The two both moved up to the Sportsman class in the early 2000’s, Shawn from Hobby Stocks and Terry from Street Stocks. Some of my earliest memories as a race fan were sitting in the stands watching a yellow #38 and a blue and white #72 run side-by-side for numerous, clean laps. I can remember an undercard race when the Pro Stocks were at Scotia when the two ran door-to-door for nearly the full 50-lap duration of the event. The smile on Shawn’s face when he sat in the #38 car rolling through tech that afternoon was as big as I’d ever seen it in years and you could tell the pilot of the #0 Pro Stock was having fun, just as Terry, Lockie and the rest of the team had every time they were at the track. The duo teamed up again for Finale Friday to complete the season.

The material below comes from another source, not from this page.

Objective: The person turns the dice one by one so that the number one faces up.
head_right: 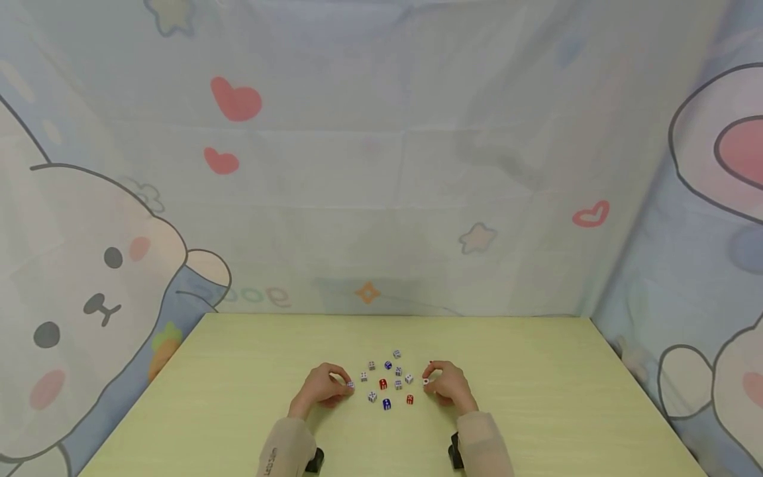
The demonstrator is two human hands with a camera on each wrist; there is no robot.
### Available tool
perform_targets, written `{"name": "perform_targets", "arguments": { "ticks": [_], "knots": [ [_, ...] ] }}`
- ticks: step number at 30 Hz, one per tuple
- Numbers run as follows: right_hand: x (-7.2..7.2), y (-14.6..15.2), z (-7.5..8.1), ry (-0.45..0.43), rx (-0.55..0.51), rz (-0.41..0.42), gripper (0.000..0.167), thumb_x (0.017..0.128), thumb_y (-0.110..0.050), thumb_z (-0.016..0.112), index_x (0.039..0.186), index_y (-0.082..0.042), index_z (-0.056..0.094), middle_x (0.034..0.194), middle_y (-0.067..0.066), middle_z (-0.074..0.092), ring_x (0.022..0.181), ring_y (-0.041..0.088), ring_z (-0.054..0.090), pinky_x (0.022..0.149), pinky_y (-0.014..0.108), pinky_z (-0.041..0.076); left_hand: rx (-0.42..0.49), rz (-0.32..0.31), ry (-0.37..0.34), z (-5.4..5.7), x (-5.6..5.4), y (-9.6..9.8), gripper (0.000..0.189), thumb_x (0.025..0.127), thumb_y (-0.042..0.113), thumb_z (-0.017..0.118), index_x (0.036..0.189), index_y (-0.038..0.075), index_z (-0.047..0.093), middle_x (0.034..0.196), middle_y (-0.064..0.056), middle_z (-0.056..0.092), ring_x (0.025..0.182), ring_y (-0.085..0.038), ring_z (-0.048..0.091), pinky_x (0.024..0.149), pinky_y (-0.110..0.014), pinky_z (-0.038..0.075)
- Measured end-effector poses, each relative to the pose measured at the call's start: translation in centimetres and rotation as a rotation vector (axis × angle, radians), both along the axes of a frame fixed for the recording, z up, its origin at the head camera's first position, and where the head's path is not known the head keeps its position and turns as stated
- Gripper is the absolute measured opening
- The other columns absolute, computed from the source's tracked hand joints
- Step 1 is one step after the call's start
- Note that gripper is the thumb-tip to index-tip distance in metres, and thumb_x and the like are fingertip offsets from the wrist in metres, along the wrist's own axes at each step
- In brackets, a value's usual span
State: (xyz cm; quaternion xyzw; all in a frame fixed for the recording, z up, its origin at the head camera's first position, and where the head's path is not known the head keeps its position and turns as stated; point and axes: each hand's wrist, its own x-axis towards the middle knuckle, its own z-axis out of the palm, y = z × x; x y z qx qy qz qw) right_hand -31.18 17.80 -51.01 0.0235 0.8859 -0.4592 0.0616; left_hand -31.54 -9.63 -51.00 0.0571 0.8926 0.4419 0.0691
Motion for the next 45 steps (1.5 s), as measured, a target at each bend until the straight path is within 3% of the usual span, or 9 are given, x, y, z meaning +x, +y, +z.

Scotia Speedworld will be different in its 25th season without Terry at the track. His dedication, passion and approach to life on and off the track along with that smile was inspirational to all of those that knew him. Dictionary.com defines “hero” as “a man of distinguished courage or ability, admired for his brave deeds and noble qualities.” That definition easily describes the man I knew who drove the #38 Sportsman car at Scotia Speedworld and I am honored to call Terry Roma one of my heroes.
My condolences go out to the Roma family and all his friends.